InThrees, Do as MRD said and use live CDs instead of installing to spare drives. Its much easier and it's nice to have them on hand anyway.

If you've managed to corrupt the drives (no so likely), however, simply mounting them won't work. You'll need to use some data recovery suite. Any decent one should handle UFS so there should be no problem.
 
Really? What about software OCing? That's a software operation that is known to damage a computer on occasion. If the software asked the hard drive to work harder than it was supposed to, it could easily damage it.
The drive is always working as hard as it can besides seeking 100% of the time. Software can't ask it to "work harder", it just doesn't work like that ;)
 
You can't overclock a hard drive. =P The software tells the controller what it wants, which actually goes and gets info from the drive. You can't change how the controller seeks to read this bit or that off the drive platter.

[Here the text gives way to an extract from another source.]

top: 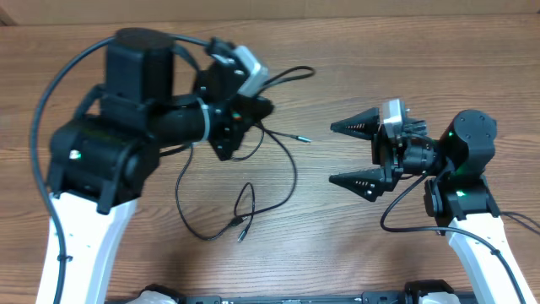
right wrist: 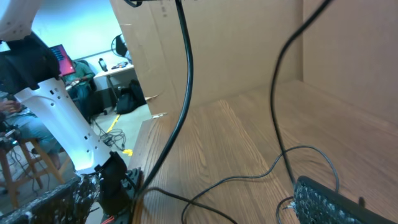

Obviously, you can destroy data on a hard drive with software, but you don't get "death click" noises. That's for hardware failure.
 
The drive is always working as hard as it can besides seeking 100% of the time. Software can't ask it to "work harder", it just doesn't work like that ;)

MRD said:
You can't overclock a hard drive. =P The software tells the controller what it wants, which actually goes and gets info from the drive. You can't change how the controller seeks to read this bit or that off the drive platter.

Obviously, you can destroy data on a hard drive with software, but you don't get "death click" noises. That's for hardware failure.
MRD, I could have sworn you wrote 'hardware,' not 'hard drive.'
 
Even when talking about hardware in general, it's takes a pretty special class of software to damage hardware... namely, it has to be software that changes how the computer's hardware works on a low level, like increasing speeds and voltages to cpu's, turning off a fan, etc. I would really consider that damaging hardware by changing hardware.

Anyways, mounting a hard drive with the wrong fs in Linux generally just fails. I've mounted ufs partitions as ext2/3 (or tried) and it just fails. I'd strongly suspect the hard drive here was near death anyways.

I've been looking a lot into backup solutions lately (I might make a thread to discuss it soon). I read that there are two kinds of people in the world, those who have well designed backup systems and those who haven't yet experienced catastrophic hard drive failure.